§ TASK PROMPT
Your answer should be only the lines below from the one with "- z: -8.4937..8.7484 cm" to the one with "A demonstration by", repeated exactly, ends included.

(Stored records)
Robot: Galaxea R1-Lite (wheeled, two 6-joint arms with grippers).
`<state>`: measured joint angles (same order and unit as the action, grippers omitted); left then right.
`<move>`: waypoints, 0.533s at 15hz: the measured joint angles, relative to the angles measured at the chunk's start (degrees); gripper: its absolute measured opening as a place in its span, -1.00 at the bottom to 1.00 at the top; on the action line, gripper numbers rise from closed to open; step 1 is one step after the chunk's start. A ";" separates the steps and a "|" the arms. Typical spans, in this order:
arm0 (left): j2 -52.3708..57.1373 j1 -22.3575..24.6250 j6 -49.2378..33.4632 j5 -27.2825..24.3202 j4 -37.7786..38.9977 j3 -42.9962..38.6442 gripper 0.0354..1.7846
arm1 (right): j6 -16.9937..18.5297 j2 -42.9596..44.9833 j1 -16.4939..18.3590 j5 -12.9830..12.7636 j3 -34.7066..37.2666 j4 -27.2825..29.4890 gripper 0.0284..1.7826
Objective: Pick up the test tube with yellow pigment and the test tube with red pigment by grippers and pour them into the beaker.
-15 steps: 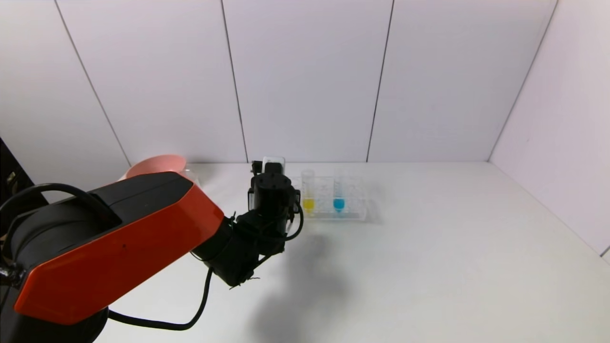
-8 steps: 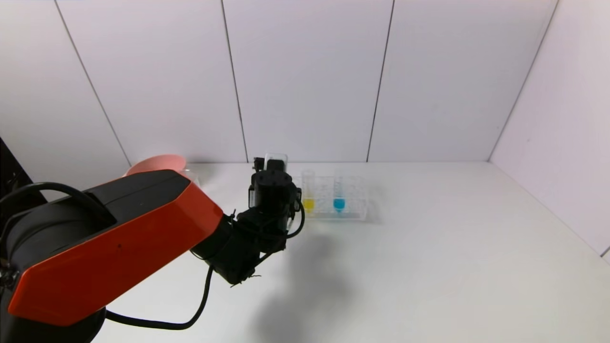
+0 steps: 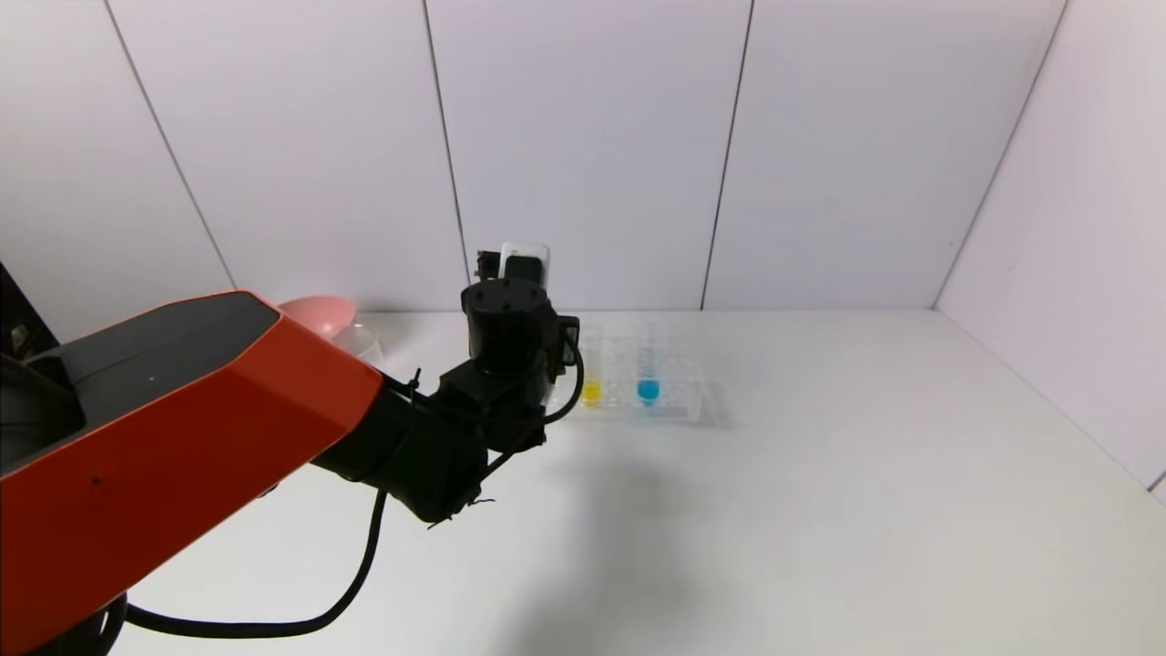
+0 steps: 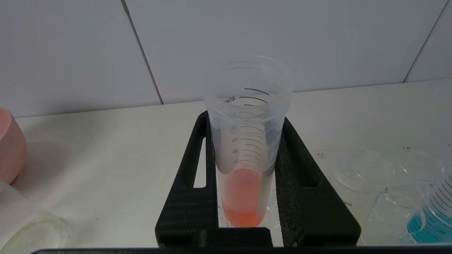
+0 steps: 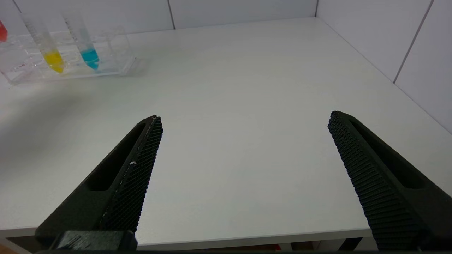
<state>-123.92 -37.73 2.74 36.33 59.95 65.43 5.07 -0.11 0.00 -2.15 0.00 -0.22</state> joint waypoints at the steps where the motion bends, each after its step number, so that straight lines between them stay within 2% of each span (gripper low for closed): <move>1: 0.55 -0.06 0.12 -0.02 -0.17 0.01 -0.50 | 0.00 0.00 0.00 -0.02 0.00 -0.02 0.92; 5: 1.69 -0.11 0.23 -1.22 -0.32 -0.05 -0.50 | 0.00 0.00 0.00 0.00 0.00 -0.02 0.92; 8: 4.82 0.52 -0.22 -6.25 -3.23 -0.77 -0.50 | 0.00 0.00 0.00 0.00 0.00 -0.02 0.92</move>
<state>-119.10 -37.21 2.52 30.07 56.72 64.66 5.07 -0.11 0.00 -2.15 0.00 -0.24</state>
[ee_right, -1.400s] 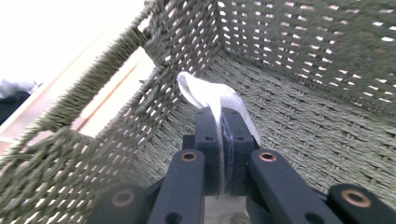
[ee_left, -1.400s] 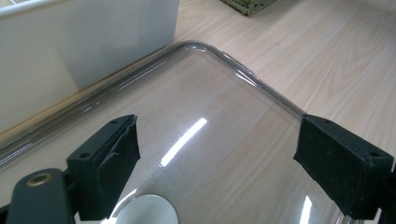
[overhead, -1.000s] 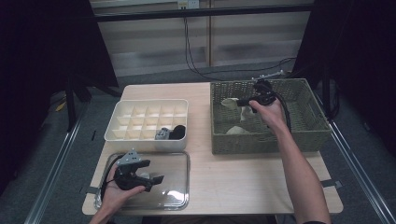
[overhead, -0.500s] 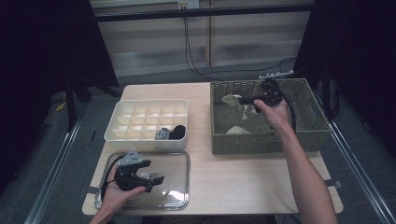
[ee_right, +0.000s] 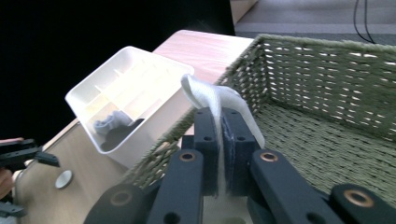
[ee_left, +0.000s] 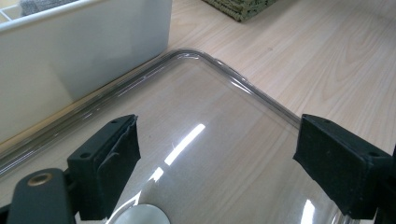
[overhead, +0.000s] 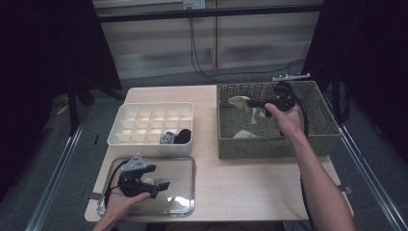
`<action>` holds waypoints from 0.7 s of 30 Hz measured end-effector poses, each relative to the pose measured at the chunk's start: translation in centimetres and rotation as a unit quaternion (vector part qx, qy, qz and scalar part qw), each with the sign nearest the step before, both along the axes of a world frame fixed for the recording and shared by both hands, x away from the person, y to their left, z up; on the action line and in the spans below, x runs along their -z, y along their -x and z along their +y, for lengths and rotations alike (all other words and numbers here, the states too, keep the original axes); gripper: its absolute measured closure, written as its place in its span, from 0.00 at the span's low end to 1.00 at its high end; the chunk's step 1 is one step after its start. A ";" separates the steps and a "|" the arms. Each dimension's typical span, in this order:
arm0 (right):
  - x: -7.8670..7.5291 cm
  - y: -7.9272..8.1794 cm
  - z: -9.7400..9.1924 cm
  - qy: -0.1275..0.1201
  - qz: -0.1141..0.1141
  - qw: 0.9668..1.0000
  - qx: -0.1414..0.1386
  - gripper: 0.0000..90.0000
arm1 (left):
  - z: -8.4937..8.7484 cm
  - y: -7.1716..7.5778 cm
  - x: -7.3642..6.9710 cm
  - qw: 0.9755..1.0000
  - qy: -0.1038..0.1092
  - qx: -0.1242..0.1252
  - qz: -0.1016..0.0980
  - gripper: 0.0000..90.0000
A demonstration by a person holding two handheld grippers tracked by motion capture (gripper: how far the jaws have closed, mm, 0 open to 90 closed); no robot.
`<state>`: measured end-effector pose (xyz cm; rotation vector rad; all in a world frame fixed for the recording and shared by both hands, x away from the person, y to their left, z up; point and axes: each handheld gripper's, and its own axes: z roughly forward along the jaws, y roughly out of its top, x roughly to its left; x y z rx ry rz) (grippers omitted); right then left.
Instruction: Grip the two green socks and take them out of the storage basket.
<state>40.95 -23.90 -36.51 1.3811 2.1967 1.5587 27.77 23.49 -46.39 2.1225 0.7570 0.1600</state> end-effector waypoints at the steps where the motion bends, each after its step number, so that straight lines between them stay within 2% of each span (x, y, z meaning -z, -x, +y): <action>1: -0.1 0.1 0.0 0.000 -0.002 1.000 -0.001 0.95 | 0.0 0.0 0.0 1.000 -0.003 0.002 -0.002 0.15; 11: -1.1 1.0 0.0 -0.007 -0.011 1.000 -0.006 0.96 | -1.1 -0.1 -0.2 1.000 0.013 0.002 -0.006 0.16; 15: -1.4 1.4 -0.2 -0.013 -0.016 1.000 -0.007 0.96 | -1.7 -0.4 -0.3 1.000 0.010 0.005 -0.008 0.16; 17: -1.5 1.5 -0.3 -0.015 -0.015 1.000 -0.007 0.96 | -1.9 -0.5 -0.5 1.000 0.009 0.006 -0.014 0.16; 21: -2.1 2.1 -0.3 -0.016 -0.026 0.999 -0.012 0.96 | -2.3 -1.2 -1.1 0.999 0.021 0.001 -0.030 0.16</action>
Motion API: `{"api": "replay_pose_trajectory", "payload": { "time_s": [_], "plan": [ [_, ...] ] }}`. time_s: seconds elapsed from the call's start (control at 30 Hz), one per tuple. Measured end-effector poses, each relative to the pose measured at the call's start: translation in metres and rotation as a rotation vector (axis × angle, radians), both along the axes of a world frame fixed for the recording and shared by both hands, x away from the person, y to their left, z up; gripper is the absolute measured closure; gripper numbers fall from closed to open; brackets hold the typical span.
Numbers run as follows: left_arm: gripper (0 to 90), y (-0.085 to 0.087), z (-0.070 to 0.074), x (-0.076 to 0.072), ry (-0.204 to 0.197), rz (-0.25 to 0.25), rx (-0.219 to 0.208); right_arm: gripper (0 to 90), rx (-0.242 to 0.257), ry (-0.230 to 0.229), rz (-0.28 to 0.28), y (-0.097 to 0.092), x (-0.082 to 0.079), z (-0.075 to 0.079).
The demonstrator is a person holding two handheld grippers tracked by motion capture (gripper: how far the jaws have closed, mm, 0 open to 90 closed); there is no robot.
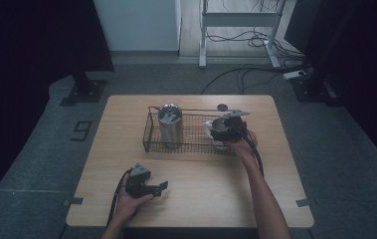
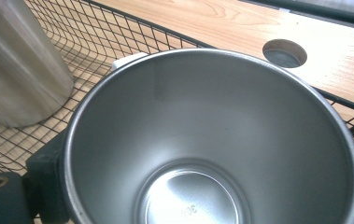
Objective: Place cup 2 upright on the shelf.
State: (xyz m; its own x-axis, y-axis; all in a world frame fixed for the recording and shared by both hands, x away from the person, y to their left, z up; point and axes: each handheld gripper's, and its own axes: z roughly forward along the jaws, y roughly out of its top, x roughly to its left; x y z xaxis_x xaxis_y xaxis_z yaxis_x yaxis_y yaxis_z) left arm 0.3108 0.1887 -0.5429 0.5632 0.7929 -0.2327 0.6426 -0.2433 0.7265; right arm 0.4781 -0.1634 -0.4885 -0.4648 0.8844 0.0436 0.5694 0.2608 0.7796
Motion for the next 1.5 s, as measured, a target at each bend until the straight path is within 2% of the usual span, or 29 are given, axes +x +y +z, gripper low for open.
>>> {"api": "replay_pose_trajectory", "payload": {
  "time_s": [0.67, 1.0, 1.1, 1.27, 1.33, 1.5],
  "plan": [
    [11.1, -0.001, 0.0, 0.0, 0.005, -0.009, 0.002, 6.2, -0.013, 0.054, 0.003, -0.001, 0.0, 0.0],
    [11.1, -0.002, 0.0, -0.001, 0.011, -0.016, 0.002, 5.7, -0.057, 0.095, 0.018, -0.002, -0.004, 0.003],
    [11.1, -0.002, 0.0, 0.0, 0.014, -0.018, 0.004, 4.1, -0.075, 0.086, 0.013, -0.001, -0.005, 0.004],
    [11.1, -0.002, -0.001, 0.0, 0.014, -0.02, 0.005, 4.5, -0.071, 0.082, 0.013, -0.001, -0.007, 0.007],
    [11.1, -0.002, 0.0, 0.0, 0.013, -0.019, 0.004, 3.9, -0.062, 0.081, 0.009, -0.002, -0.008, 0.007],
    [11.1, -0.002, 0.0, -0.001, 0.013, -0.019, 0.001, 2.0, -0.013, 0.029, -0.006, -0.006, -0.012, 0.011]
  ]
}}
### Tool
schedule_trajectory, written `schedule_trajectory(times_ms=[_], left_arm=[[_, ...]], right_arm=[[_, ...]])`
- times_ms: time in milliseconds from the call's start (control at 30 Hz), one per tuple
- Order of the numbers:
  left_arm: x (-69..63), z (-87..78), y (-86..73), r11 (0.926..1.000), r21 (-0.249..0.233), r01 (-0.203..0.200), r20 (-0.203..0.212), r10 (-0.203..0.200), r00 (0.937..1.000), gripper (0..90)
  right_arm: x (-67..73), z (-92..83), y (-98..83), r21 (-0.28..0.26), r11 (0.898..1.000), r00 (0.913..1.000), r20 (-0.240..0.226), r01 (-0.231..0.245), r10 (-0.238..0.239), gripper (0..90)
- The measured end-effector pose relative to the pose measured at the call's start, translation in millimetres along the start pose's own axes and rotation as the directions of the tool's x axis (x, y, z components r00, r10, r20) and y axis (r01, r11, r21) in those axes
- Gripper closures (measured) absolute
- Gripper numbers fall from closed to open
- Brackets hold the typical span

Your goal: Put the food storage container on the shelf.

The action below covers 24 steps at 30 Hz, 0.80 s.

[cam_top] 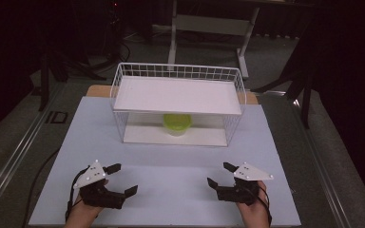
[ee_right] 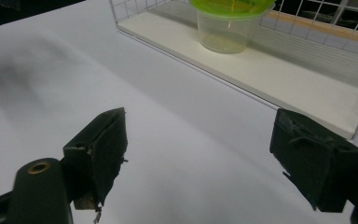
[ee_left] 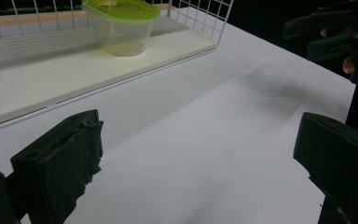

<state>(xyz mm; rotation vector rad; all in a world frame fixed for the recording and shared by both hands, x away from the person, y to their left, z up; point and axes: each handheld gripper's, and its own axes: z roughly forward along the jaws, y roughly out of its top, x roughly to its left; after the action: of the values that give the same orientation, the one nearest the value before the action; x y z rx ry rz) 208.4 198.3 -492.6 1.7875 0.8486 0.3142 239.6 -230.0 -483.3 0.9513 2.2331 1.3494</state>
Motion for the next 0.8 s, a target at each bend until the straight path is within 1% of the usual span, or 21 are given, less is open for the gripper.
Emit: schedule_trajectory(times_ms=[167, 267, 300, 333, 400, 467, 533, 600, 667, 700, 800], left_arm=[[1.3, -2.3, -3.0, 0.9998, 0.013, -0.017, -0.007, 0.017, 0.9998, 2.1], [1.5, -2.3, -3.6, 0.9997, 0.014, -0.022, -0.009, 0.022, 0.9997, 2.1], [1.9, -2.3, -4.7, 0.9995, 0.010, -0.029, -0.005, 0.030, 0.9996, 2.1], [1.9, -2.3, -5.0, 0.9993, 0.013, -0.036, -0.004, 0.036, 0.9993, 2.1], [1.4, -2.2, -5.7, 0.9987, 0.019, -0.048, -0.010, 0.048, 0.9988, 2.1], [2.0, -2.2, -6.7, 0.9983, 0.020, -0.054, -0.012, 0.054, 0.9984, 2.1], [4.0, -2.0, -8.0, 0.9985, 0.017, -0.052, -0.011, 0.052, 0.9986, 2.1], [5.8, -1.7, -9.4, 0.9991, 0.015, -0.039, -0.011, 0.039, 0.9992, 2.1], [5.8, -1.7, -9.4, 0.9991, 0.015, -0.039, -0.011, 0.039, 0.9992, 2.1], [6.6, -1.3, -9.9, 0.9995, 0.010, -0.029, -0.010, 0.029, 0.9995, 2.1], [6.6, -1.9, -9.5, 0.9999, -0.004, -0.015, -0.008, 0.015, 0.9999, 2.1]], right_arm=[[-2.5, -6.2, -6.6, 0.010, 1.000, 1.0000, 0.006, -0.005, 0.005, 18.6], [-4.1, -10.3, -9.0, 0.001, 1.000, 0.9999, 0.015, -0.002, 0.002, 18.7], [-6.3, -14.7, -10.1, -0.011, 1.000, 0.9998, 0.021, -0.002, 0.003, 18.7], [-7.7, -16.4, -10.8, -0.010, 1.000, 0.9997, 0.022, -0.003, 0.004, 18.7], [-10.8, -18.6, -12.4, -0.018, 1.000, 0.9999, 0.015, -0.006, 0.006, 18.6], [-14.3, -18.3, -14.0, -0.012, 1.000, 0.9998, 0.006, -0.016, 0.016, 18.6], [-17.1, -16.3, -16.3, -0.004, 1.000, 0.9997, 0.006, -0.022, 0.022, 18.6], [-18.8, -13.6, -18.0, 0.002, 1.000, 0.9997, 0.007, -0.025, 0.025, 18.7], [-19.7, -12.8, -18.4, 0.005, 1.000, 0.9996, 0.006, -0.027, 0.027, 18.7], [-21.1, -12.2, -18.1, -0.004, 0.999, 0.9993, 0.001, -0.037, 0.037, 18.6], [-22.4, -12.6, -17.2, -0.020, 0.999, 0.9989, -0.005, -0.046, 0.046, 17.8]])
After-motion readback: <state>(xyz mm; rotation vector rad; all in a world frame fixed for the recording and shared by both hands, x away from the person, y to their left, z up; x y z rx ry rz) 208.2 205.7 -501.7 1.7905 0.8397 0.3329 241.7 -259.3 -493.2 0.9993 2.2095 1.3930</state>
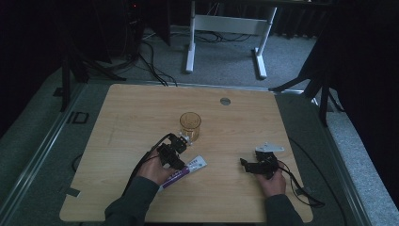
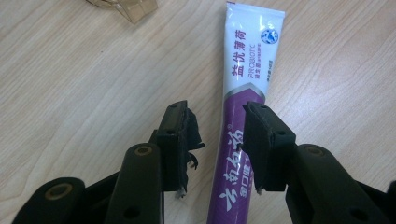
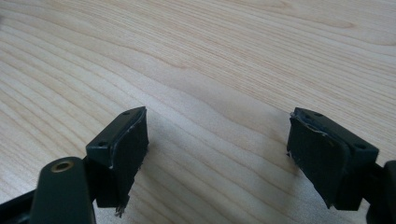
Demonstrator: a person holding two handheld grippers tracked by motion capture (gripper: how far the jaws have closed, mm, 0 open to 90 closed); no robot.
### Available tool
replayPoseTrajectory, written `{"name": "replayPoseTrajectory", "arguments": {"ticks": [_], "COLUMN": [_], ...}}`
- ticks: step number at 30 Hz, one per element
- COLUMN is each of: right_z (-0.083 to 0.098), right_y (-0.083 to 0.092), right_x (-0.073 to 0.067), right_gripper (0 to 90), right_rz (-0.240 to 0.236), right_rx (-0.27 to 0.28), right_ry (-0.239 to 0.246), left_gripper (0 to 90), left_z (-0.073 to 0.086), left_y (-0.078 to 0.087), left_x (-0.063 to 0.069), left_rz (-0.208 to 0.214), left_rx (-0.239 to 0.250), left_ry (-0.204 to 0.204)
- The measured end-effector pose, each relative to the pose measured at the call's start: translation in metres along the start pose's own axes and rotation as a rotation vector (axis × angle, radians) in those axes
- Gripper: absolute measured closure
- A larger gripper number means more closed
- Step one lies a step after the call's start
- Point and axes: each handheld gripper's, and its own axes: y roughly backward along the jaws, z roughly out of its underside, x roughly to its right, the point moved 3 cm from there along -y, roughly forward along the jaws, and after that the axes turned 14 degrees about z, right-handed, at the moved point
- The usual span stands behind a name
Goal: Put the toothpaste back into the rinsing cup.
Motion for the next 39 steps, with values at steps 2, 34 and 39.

§ EXERCISE SOLUTION
  - z: -8.4937..8.7484 cm
  - y: -7.1716..7.5778 cm
  - x: -7.3642..6.9710 cm
  - qw: 0.9755..1.0000
  - qy: -0.1038..0.1092
  - qx: -0.1242..0.1252
  - qz: -0.1016..0.0980
  - gripper: 0.0000..90.0000
A demonstration by a person holding two handheld grippers tracked by motion capture (gripper: how far the jaws have closed, mm, 0 open to 90 closed); no robot.

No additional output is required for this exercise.